Background: Beta-hemolytic streptococci (BHS) are responsible for both invasive and noninvasive infections, and the preferred treatment for these infections is penicillin due to the distinctive characteristics of these bacteria. However, in patients who cannot tolerate β-lactam antibiotics, macrolides and clindamycin are important alternative options for treating BHS infections. This study aimed to analyse the pattern of macrolide resistance among clinical strains of beta-hemolytic streptococci (BHS).
 Methods: Beta hemolytic streptococci isolated from clinical specimens during December 2018 to May 2020 were included in this study. Identification of the isolates were done by conventional and Vitek 2 method. All isolates were subjected to serogrouping. Antibiotic susceptibility testing done by disc diffusion method.

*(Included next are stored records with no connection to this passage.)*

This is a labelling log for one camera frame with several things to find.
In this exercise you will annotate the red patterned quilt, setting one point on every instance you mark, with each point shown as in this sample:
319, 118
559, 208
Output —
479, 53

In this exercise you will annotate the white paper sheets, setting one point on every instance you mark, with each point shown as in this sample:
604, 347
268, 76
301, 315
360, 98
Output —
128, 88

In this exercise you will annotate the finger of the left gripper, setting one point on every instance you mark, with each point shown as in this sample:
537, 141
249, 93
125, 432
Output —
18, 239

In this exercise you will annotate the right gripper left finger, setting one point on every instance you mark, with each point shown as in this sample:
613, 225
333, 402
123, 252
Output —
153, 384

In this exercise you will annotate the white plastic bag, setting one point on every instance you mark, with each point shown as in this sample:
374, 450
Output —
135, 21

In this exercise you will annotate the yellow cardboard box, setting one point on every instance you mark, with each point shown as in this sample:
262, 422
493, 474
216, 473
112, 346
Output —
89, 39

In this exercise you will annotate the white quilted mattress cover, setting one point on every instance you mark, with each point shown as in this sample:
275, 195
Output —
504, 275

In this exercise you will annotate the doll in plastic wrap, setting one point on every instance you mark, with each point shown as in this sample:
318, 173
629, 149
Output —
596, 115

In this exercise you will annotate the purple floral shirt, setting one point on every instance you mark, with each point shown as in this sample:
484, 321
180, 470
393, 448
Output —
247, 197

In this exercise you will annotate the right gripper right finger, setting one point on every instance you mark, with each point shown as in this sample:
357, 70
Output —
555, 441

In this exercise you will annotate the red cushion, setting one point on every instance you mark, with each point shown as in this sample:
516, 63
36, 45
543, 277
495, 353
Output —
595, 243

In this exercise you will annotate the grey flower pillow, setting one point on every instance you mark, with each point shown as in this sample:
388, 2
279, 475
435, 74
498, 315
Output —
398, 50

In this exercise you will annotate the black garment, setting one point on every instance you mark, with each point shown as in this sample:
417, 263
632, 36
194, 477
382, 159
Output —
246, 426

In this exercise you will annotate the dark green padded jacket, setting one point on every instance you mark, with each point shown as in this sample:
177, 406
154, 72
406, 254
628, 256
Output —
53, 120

Genes encoding macrolide resistance were detected by conventional multiplex polymerase chain reaction.
 Results: A total of 129 beta hemolytic streptococcal isolates were obtained which included 27 S. pyogenes (20.9%), 77 S.agalactiae (59.7%), 23 S.dysgalactiae spp equisimilis (17.8%) and one isolate of S.anginosus and S. porcinus each (0.8%). Erythromycin, clindamycin, quinuprisitn and tetracycline resistance were found to be 20.2%, 12.1%, 16.3% and 51.2% respectively. Among the 26 erythromycin resistant isolates, 12(46.2%) were inducible clindamycin resistant phenotype. Out of 26 erythromycin resistant isolates, 7(26.9%) isolates were harbouring erm(A) gene, 10(38.5%) erm(B) and 9(34.6%) mef(A) gene.
 Conclusion: Our study highlights the importance of routine antibiotic susceptibility testing for betahaemolytic streptococci, as well as the detection of inducible resistance to prevent therapeutic failure.